Putting policy substance behind party ideals has made the 42-year-old Wisconsin native an icon of the right, one who has embraced the staunchest conservatives — especially tea party newcomers — while showing them how to shape the direction of government from the inside.
Romney’s choice of Ryan as his running mate means Ryan will carry his role as a standard-bearer for the right in Congress to the national stage. But it also carries Ryan’s policy prescriptions beyond the tight partisan circles in the House for the first time, and that means Ryan’s role in the campaign carries as much risk to his own career as it does to Romney’s presidential prospects. That’s because for Ryan, there are two campaigns this year, one for the vice presidency and another for the leadership and direction of the Republican Party in the coming years.
The energy and biographical narrative Ryan brings to the ticket have been plain enough.

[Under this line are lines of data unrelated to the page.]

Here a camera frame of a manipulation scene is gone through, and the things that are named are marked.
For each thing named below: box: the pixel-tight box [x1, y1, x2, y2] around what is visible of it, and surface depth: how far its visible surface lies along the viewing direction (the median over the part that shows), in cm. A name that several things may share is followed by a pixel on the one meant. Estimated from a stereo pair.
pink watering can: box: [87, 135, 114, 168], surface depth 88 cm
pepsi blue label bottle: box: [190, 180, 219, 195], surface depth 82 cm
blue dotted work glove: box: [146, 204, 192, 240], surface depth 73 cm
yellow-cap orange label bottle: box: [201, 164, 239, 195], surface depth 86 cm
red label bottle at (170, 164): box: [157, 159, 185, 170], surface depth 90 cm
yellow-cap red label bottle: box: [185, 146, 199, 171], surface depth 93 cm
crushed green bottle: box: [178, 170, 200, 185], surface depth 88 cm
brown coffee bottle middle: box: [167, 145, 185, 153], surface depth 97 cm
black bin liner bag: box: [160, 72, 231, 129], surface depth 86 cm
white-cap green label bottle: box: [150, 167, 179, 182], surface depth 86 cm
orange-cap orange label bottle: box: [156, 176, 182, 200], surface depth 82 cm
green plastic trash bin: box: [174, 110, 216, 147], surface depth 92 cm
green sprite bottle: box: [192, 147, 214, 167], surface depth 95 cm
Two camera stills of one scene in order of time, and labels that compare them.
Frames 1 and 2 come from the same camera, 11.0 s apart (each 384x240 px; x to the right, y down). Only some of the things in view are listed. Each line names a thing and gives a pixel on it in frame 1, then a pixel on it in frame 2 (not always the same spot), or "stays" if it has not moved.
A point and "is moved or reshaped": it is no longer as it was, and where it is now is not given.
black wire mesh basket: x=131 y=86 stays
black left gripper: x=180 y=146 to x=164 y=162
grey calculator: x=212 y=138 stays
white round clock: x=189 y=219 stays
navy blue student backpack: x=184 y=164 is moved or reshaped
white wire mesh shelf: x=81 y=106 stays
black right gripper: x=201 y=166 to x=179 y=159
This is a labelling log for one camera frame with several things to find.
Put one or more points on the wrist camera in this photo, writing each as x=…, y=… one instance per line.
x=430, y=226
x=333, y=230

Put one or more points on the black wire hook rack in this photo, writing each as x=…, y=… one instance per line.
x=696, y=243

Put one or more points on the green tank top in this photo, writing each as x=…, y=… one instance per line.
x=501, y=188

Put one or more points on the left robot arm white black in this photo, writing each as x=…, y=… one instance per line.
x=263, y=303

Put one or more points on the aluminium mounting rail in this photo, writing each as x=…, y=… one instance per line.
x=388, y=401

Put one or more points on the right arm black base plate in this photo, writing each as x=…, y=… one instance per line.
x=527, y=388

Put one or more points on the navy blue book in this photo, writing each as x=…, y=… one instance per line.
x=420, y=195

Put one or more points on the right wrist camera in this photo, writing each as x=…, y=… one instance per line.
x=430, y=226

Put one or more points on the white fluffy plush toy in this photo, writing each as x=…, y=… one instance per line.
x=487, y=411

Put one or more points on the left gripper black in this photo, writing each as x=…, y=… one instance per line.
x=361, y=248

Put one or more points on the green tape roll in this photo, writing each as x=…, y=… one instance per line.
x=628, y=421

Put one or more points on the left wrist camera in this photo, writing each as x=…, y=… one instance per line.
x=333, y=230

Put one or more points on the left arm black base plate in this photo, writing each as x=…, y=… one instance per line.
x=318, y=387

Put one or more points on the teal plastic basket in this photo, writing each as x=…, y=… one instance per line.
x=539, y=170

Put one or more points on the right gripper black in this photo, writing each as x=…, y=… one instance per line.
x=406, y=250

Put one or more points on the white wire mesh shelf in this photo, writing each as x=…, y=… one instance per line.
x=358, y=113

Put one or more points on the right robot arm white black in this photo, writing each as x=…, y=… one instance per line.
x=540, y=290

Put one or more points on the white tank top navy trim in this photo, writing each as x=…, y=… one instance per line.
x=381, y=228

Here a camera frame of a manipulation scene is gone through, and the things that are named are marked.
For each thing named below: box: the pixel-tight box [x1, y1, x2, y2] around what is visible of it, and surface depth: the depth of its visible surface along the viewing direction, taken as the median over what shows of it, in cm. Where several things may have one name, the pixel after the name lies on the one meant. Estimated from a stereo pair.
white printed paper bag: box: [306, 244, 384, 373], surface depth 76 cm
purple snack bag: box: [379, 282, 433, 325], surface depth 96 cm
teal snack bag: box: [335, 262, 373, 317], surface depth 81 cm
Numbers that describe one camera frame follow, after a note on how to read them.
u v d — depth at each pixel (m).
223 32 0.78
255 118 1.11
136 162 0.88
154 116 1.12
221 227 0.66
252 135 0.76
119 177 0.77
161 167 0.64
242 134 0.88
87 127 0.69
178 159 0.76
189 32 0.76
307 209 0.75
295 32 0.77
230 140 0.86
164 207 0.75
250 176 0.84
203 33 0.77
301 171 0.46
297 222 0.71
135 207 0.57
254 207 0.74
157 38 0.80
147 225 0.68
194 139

In contrast with Romney, whose father ran American Motors Corp. and was a Republican governor of Michigan, Ryan was raised in the more humble environment of small-town Janesville, Wis., although Ryan’s family was prominent in the town. After his father, an attorney, died of a heart attack when Ryan was only 16, the future GOP leader embraced a conservative, free-market-oriented political and economic ethic that took him to Washington as a young man. His work as an aide to Jack F. Kemp, the former House member and vice presidential candidate who was both a mentor and father figure to Ryan, set him on a path as a legislative aide and policy analyst.
Since he was first elected to the House in 1998, Ryan has pursued an agenda of scaling back the size and scope of the federal government, restructuring entitlement programs and promoting economic growth through less government intervention in the economy.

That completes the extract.